• **Prompt**: Sort through the data and copy the lines holding the word "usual".

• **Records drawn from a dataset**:
◆ ◆ ◆ ◆ ◆
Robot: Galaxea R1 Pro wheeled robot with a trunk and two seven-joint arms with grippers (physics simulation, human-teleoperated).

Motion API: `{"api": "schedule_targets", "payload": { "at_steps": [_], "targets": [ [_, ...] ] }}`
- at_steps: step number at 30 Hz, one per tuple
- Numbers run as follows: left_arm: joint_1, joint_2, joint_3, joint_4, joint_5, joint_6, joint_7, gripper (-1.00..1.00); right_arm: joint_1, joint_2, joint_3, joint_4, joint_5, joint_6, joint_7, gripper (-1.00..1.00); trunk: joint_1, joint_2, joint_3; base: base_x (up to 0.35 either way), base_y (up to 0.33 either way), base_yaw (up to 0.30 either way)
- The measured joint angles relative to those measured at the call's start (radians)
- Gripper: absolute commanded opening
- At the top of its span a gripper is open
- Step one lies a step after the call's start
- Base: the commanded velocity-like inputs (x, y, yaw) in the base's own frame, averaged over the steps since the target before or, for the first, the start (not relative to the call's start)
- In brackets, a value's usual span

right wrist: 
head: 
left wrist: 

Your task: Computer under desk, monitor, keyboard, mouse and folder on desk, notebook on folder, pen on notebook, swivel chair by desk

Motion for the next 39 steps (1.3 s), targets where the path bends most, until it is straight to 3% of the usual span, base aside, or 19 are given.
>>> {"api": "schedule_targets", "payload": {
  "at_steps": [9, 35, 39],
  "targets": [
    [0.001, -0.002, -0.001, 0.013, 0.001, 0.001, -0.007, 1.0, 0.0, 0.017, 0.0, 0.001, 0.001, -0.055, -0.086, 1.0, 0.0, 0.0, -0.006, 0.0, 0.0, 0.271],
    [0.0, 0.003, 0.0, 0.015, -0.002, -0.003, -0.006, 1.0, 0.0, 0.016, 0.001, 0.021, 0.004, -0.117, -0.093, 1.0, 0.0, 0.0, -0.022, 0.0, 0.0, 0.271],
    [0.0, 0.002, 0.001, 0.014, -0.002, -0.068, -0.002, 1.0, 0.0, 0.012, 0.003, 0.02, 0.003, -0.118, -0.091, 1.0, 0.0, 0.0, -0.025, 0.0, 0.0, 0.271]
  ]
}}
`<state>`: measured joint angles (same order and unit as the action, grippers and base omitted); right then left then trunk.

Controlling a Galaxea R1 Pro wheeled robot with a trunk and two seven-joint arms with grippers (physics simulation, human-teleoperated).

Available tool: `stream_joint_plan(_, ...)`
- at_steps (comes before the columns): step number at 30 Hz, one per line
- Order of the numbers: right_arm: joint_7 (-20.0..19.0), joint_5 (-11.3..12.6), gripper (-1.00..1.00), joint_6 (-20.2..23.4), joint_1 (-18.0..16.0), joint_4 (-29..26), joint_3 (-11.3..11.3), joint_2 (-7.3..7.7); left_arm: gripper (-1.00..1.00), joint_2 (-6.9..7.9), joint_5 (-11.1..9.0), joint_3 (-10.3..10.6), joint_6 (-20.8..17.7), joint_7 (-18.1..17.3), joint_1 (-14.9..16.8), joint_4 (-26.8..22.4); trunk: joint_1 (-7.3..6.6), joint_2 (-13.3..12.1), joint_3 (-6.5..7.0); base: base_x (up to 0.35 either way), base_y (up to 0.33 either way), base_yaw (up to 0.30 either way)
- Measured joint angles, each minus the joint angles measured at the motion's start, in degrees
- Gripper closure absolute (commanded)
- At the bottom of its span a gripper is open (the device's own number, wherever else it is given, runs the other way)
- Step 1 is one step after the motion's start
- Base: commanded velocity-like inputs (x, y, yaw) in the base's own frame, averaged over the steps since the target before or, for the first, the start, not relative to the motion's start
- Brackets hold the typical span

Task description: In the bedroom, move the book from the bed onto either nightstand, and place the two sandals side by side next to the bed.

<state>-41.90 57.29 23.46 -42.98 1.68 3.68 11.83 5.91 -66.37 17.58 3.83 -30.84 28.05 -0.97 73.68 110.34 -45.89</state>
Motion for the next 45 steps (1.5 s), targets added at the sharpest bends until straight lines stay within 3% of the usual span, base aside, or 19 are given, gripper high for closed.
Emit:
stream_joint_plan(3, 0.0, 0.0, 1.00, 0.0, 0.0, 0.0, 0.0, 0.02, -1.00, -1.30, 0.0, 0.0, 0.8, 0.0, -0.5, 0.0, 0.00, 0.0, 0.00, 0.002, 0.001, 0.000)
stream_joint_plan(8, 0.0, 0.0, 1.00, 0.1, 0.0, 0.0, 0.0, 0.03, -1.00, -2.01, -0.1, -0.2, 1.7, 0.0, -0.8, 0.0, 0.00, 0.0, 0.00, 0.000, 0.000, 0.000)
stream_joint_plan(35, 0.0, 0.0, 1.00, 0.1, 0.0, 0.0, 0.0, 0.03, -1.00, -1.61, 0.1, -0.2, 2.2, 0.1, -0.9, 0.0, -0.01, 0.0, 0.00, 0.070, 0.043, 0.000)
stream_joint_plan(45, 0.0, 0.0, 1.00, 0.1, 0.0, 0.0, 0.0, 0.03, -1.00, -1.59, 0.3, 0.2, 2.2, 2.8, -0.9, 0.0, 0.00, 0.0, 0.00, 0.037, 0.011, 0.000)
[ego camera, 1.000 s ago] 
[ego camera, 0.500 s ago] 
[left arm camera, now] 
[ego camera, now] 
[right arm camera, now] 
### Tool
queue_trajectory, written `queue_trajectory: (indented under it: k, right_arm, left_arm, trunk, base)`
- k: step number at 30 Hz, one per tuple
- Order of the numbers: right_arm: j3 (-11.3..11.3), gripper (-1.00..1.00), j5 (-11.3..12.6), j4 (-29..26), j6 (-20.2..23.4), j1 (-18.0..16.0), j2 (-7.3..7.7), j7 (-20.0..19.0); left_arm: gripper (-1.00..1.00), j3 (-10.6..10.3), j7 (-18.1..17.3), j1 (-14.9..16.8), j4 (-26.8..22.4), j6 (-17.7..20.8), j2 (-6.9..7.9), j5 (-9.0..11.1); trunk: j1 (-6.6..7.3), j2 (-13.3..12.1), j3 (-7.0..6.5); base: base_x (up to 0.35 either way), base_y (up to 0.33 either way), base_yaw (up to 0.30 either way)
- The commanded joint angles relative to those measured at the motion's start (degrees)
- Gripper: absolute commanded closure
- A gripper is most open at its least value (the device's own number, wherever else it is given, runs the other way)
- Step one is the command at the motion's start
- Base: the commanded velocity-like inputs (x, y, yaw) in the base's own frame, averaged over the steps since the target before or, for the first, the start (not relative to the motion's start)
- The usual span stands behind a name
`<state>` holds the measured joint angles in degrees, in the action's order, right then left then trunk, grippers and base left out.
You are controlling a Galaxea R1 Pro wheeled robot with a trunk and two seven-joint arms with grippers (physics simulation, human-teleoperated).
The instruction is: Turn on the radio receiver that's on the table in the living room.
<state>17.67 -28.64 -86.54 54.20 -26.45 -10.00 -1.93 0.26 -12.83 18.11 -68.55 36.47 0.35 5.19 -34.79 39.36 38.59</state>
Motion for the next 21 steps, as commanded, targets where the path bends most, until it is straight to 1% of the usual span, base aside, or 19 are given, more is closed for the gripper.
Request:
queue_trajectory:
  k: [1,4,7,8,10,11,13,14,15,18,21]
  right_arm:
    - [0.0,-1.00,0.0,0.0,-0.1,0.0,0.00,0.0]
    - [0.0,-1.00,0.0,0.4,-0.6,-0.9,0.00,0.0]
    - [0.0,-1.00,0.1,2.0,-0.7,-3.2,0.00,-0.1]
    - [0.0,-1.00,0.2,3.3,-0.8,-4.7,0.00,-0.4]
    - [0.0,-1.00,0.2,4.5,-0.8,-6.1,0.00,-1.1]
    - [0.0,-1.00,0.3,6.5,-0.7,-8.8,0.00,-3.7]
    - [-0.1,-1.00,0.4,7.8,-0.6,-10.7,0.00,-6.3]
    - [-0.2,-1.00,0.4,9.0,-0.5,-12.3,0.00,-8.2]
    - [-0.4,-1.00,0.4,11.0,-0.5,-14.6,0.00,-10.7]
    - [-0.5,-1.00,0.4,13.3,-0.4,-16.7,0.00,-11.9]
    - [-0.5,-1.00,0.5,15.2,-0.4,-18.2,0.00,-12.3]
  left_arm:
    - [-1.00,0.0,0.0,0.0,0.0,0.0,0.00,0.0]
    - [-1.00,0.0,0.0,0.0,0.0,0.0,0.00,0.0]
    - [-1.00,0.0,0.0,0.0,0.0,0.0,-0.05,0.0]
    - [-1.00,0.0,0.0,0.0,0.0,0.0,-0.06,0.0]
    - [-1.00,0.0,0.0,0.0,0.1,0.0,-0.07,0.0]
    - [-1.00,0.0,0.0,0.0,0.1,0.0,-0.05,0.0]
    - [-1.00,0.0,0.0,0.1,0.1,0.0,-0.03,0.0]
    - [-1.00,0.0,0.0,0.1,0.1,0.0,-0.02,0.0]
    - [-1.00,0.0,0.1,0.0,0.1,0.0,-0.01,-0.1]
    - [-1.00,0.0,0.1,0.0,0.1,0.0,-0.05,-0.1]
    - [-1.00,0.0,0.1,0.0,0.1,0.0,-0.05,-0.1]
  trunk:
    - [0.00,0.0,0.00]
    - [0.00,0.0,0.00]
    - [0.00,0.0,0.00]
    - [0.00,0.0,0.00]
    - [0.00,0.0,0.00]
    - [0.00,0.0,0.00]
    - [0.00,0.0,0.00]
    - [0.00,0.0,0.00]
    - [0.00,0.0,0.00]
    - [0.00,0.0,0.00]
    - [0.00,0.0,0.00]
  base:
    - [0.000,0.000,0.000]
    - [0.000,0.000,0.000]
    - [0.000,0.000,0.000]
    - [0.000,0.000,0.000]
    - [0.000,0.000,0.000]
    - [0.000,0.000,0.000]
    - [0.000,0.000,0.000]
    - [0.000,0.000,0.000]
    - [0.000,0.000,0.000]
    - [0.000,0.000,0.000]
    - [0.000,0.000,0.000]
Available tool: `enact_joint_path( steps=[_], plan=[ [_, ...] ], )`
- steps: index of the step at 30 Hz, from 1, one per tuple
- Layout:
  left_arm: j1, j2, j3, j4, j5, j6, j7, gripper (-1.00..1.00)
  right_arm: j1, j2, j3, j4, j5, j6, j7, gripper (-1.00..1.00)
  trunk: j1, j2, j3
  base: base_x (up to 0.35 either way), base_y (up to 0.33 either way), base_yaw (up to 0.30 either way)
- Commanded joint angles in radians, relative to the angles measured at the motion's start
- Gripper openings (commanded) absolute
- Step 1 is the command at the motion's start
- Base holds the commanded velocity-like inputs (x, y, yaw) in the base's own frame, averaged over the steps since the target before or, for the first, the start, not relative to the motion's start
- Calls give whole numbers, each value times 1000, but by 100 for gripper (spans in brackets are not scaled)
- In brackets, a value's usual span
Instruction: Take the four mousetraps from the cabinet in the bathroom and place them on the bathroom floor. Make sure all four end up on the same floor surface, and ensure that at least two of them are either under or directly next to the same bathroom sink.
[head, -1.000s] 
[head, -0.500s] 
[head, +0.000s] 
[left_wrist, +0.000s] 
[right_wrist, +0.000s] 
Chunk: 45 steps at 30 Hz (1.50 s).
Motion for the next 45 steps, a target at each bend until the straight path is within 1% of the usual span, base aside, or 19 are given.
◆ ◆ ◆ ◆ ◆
• **Solution to the problem**:
- In brackets, a value's usual span
Motion for the next 39 steps (1.3 s), targets where the path bends most, until it is straight to 3% of the usual span, base aside, or 19 are given.
Motion for the next 45 steps (1.5 s), targets added at the sharpest bends until straight lines stay within 3% of the usual span, base aside, or 19 are given, gripper high for closed.
- The usual span stands behind a name
Motion for the next 21 steps, as commanded, targets where the path bends most, until it is straight to 1% of the usual span, base aside, or 19 are given, more is closed for the gripper.
- In brackets, a value's usual span
Motion for the next 45 steps, a target at each bend until the straight path is within 1% of the usual span, base aside, or 19 are given.

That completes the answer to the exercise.